Antes que narrador Lanfré es guitarrista. Entre canción y canción, empezó una noche a colar historias. Una vez alguien le sugirió escribirlas, y así empezó a publicar una serie de títulos como Cosas del pago en 2010, Emociones encontradas en 2015 (cuentos y poemas), El olvido en 2018 (su primera novela). Ahora tiene entre manos uno con ficciones aparecidas en el diario El Cordillerano.
“Voy tomando nota de observaciones, de escuchas”, dice. De aquí cerquita es una reunión de esas notas que ganaron un premio del Fondo Editorial Rionegrino. En la contratapa, el escritor Rafael Urretabizcaya acierta cuando dice que Lanfré se arrima en ellas a la ruralidad sin asombro, sin extrañeza, aunque también -agregamos nosotros- con cierta mirada citadina. Lanfré conoce el mundo rural porque lo habitó. Su abuelo italiano llegó a la Argentina, y trabajó como puestero en la cordillera neuquina. “Tengo profunda reverencia por los silencios, las picardías, las supersticiones de la gente de campo”, explica. “Mucho de lo que cuento es mirarme a mí mismo”.
Nació en Bariloche, a los 8 se fue a Neuquén, a los 15 comenzó a tomar clases de guitarra con Hugo Berbel e incursionó en ese clan folclórico que una vez le propuso dedicarse tiempo completo a la música. Entonces viajó a Buenos Aires a estudiar en el Instituto Folclórico Argentino. En 1983 volvió a votar, su primera vez. Al martes siguiente emprendió el regreso, pero en el trayecto se convenció de que la cordillera era su lugar en el mundo. Llegó a Buenos Aires, cambió de maleta y regresó para siempre.

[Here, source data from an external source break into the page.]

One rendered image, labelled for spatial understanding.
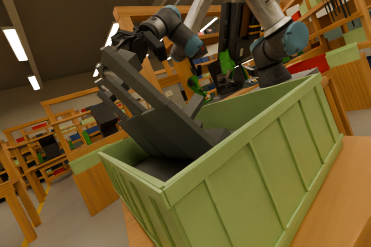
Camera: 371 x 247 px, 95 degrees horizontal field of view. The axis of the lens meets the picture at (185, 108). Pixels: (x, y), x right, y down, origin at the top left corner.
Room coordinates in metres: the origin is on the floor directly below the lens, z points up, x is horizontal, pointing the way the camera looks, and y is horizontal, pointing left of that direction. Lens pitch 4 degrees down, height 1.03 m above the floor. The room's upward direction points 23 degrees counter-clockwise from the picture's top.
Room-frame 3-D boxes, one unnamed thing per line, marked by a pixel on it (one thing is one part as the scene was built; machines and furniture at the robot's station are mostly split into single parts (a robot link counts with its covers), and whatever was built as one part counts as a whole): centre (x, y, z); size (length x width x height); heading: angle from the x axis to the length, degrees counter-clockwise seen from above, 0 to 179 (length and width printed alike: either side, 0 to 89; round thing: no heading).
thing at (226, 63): (1.59, -0.53, 1.17); 0.13 x 0.12 x 0.20; 125
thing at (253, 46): (0.85, -0.48, 1.08); 0.13 x 0.12 x 0.14; 12
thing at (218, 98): (1.69, -0.55, 0.89); 1.10 x 0.42 x 0.02; 125
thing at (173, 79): (1.99, -0.34, 1.23); 1.30 x 0.05 x 0.09; 125
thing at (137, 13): (1.93, -0.38, 1.89); 1.50 x 0.09 x 0.09; 125
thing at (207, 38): (1.90, -0.40, 1.52); 0.90 x 0.25 x 0.04; 125
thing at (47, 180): (6.82, 4.30, 1.12); 3.01 x 0.54 x 2.24; 127
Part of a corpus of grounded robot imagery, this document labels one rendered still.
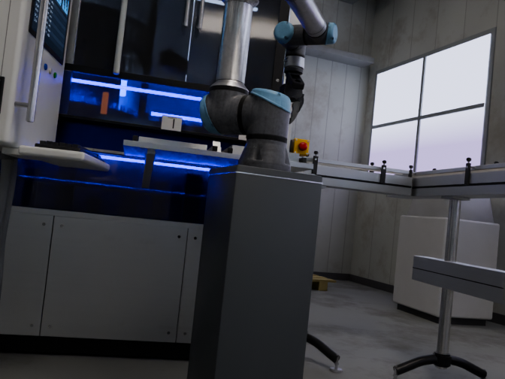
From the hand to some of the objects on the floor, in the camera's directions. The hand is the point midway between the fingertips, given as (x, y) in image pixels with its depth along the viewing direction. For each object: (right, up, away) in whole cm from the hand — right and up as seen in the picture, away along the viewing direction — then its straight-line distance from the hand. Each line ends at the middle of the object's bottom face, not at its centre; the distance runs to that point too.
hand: (289, 120), depth 200 cm
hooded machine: (+137, -130, +232) cm, 298 cm away
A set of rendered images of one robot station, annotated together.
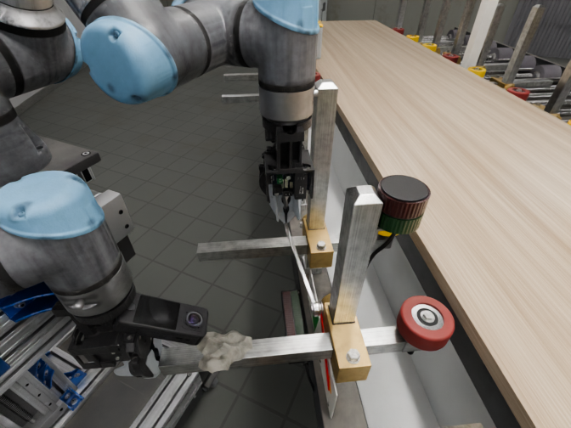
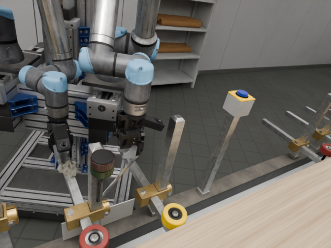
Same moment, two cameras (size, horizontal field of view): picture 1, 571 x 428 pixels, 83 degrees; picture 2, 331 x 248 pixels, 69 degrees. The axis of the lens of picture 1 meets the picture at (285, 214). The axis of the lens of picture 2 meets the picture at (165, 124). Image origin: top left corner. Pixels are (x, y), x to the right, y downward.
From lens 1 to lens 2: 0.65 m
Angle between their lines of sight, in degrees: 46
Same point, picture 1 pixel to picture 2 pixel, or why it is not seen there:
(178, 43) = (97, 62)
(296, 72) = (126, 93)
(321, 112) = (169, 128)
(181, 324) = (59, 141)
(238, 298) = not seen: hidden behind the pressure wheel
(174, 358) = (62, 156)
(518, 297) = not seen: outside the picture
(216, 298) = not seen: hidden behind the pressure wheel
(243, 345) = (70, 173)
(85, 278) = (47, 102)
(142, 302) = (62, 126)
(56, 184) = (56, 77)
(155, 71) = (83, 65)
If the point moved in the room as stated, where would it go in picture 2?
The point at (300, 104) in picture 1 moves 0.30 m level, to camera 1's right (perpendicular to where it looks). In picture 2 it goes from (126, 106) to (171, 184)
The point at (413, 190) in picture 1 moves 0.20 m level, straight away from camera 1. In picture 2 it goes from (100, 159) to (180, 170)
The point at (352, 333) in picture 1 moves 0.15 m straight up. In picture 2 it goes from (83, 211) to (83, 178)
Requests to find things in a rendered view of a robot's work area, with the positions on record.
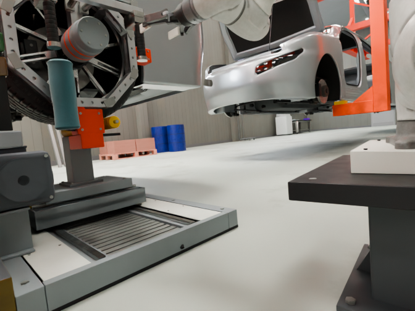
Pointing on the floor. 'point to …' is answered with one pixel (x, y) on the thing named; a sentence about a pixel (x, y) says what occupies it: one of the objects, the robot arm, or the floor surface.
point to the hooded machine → (283, 124)
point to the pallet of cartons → (138, 145)
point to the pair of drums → (169, 138)
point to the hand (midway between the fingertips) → (157, 31)
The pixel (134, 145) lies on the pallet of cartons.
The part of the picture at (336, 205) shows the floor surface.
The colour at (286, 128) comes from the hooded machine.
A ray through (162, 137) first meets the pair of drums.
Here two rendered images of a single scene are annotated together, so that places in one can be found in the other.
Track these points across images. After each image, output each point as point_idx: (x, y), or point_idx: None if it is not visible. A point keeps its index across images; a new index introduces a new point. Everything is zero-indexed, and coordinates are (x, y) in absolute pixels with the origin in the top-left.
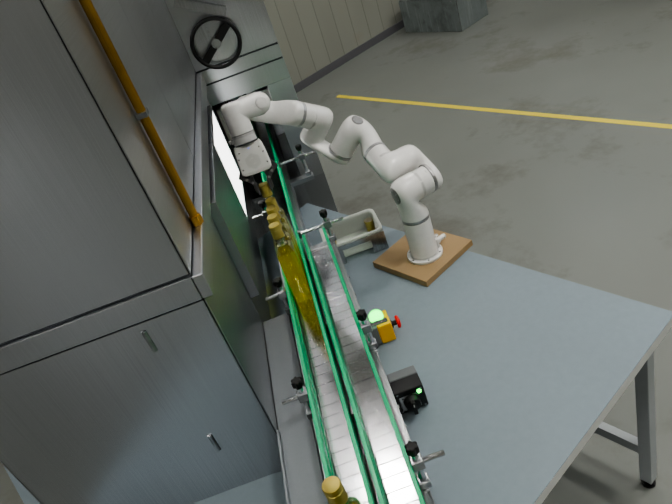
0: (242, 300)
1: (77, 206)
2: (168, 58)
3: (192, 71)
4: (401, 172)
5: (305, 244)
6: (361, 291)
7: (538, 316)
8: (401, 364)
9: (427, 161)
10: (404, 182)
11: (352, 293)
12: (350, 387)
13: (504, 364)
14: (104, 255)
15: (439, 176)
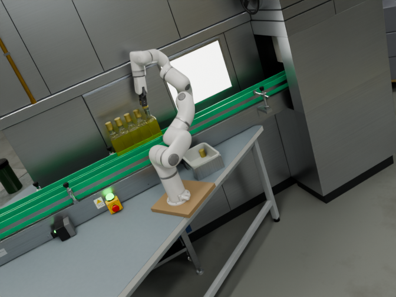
0: (82, 143)
1: None
2: (151, 10)
3: (231, 10)
4: (167, 143)
5: (148, 143)
6: (158, 186)
7: (106, 269)
8: (93, 223)
9: (168, 148)
10: (151, 149)
11: (121, 180)
12: (34, 201)
13: (75, 263)
14: None
15: (163, 161)

De aquí cerquita son 49 historias ambientadas en El Caín, Los Menucos, Ingeniero Jacobacci, Pilquiniyeu del Limay, Cholila, Loconpué, Mencué, Río Chico, El Maitén y otros tantos lugares donde ocurren fiestas populares, actos oficiales, sucesos cotidianos, la vida misma del poblador cordillerano a quien Lanfré distingue entre criollos y originarios, de campo y del campo. “Esta gente es de campo”, aclara. “Una idiosincrasia de pocas palabras y tono alto, porque no tiene vecino y, para hacerse escuchar por el de la huella de allá abajo, tiene que pegar el grito”. Dice que el poblador rural patagónico tiene cosas de Indiana Jones: “Hay gauchos capaces de pialar un caballo a campo abierto, carnear un cordero y después tirarse debajo de la F100 porque algo se le rompió”.

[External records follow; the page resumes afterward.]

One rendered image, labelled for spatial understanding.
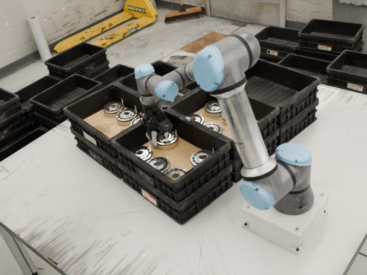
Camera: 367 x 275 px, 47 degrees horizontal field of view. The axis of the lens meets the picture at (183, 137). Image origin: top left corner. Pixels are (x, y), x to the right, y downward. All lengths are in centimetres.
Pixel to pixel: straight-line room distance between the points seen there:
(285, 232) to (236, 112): 48
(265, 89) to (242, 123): 89
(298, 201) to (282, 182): 17
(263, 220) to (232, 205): 21
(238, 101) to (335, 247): 64
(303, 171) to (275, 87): 81
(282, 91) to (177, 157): 67
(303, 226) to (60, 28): 423
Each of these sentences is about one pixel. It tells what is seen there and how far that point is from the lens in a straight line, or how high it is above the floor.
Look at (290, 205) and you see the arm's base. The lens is 150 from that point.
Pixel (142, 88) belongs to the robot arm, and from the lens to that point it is 163.
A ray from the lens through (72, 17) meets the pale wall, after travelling 534.
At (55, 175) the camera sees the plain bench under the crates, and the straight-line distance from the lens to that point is 204.
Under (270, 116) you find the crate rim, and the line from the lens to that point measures 176.
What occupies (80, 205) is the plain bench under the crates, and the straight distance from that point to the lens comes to 184.
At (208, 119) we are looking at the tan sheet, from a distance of 193.
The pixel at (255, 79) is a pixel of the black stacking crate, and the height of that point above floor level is 83.
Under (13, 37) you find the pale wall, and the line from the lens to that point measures 495.
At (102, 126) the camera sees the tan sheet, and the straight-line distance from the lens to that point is 203.
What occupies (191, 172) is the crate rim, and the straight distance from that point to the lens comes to 151.
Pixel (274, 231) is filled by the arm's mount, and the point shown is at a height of 76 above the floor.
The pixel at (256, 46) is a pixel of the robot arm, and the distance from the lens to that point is 127.
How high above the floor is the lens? 192
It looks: 36 degrees down
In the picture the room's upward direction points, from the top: 9 degrees counter-clockwise
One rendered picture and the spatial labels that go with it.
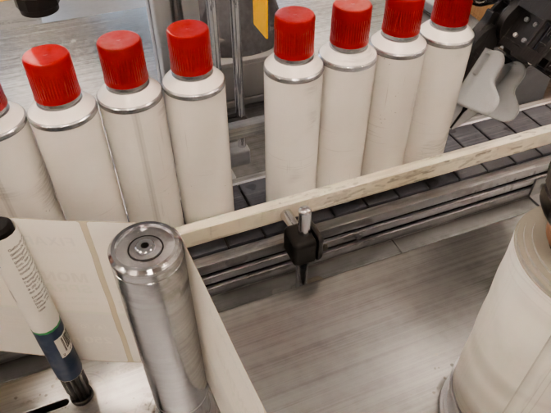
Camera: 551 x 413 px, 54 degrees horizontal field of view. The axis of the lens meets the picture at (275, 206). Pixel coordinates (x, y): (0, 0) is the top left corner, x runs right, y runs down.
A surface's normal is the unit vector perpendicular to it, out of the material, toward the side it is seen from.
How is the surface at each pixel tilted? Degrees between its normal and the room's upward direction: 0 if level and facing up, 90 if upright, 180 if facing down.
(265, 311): 0
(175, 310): 90
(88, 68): 0
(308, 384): 0
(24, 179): 90
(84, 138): 90
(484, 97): 63
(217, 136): 90
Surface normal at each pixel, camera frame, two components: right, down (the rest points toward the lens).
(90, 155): 0.75, 0.46
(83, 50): 0.00, -0.72
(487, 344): -0.98, 0.09
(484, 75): -0.83, -0.10
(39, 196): 0.89, 0.31
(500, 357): -0.90, 0.27

En varios de sus relatos está presente el turco como representación de la ola de sirios y libaneses que arribó a la Patagonia, un paisaje de soledad y aridez parecido al de Medio Oriente. “Fijate vos que los turcos en la Argentina están en Santiago del Estero, La Rioja”, relaciona. “No están en el bosque”. Cuenta que los turcos forjaron el comercio de la región aventurándose a los caminos con carros y ollas, ropas y legumbres. “Hay muchas anécdotas de turcos engañando comercialmente a los gauchos”.
Lanfré es también un observador de la realidad social y de su evolución en una ciudad como Bariloche, con una migración caudalosa los últimos años. En el libro cuenta del boom turístico que estalló en los ‘70. “El turismo es una bendición, quien más, quien menos vive del turismo en Bariloche. Pero creo que es una deuda de nuestros gobernantes –no de la industria- que ese turismo gotee entre los más necesitados. Que ese corredor de dólares de la costanera rumbo al Llao Llao llegue hasta el Alto y erradique pisos de tierra, chapas que gotean, barrios sin cloacas”.
Sí endilga a la industria el desinterés por la incorporación de la identidad cultural local. “Estuve hace poco en Salta y en la Quebrada de Humahuaca, y la cultura se te mete hasta en el centro de mesa de un restorán”, dice. A los empresarios de Bariloche esa política no les resulta atractiva, prefieren menos adornos, menos show, más rotación de clientes. “Mitad en serio, mitad en joda, les digo a los restoranes por qué no ponen carne de capón, como comen nuestros paisanos, guanaco, carne central en la dieta de los originarios. Más guiso, menos goulash”.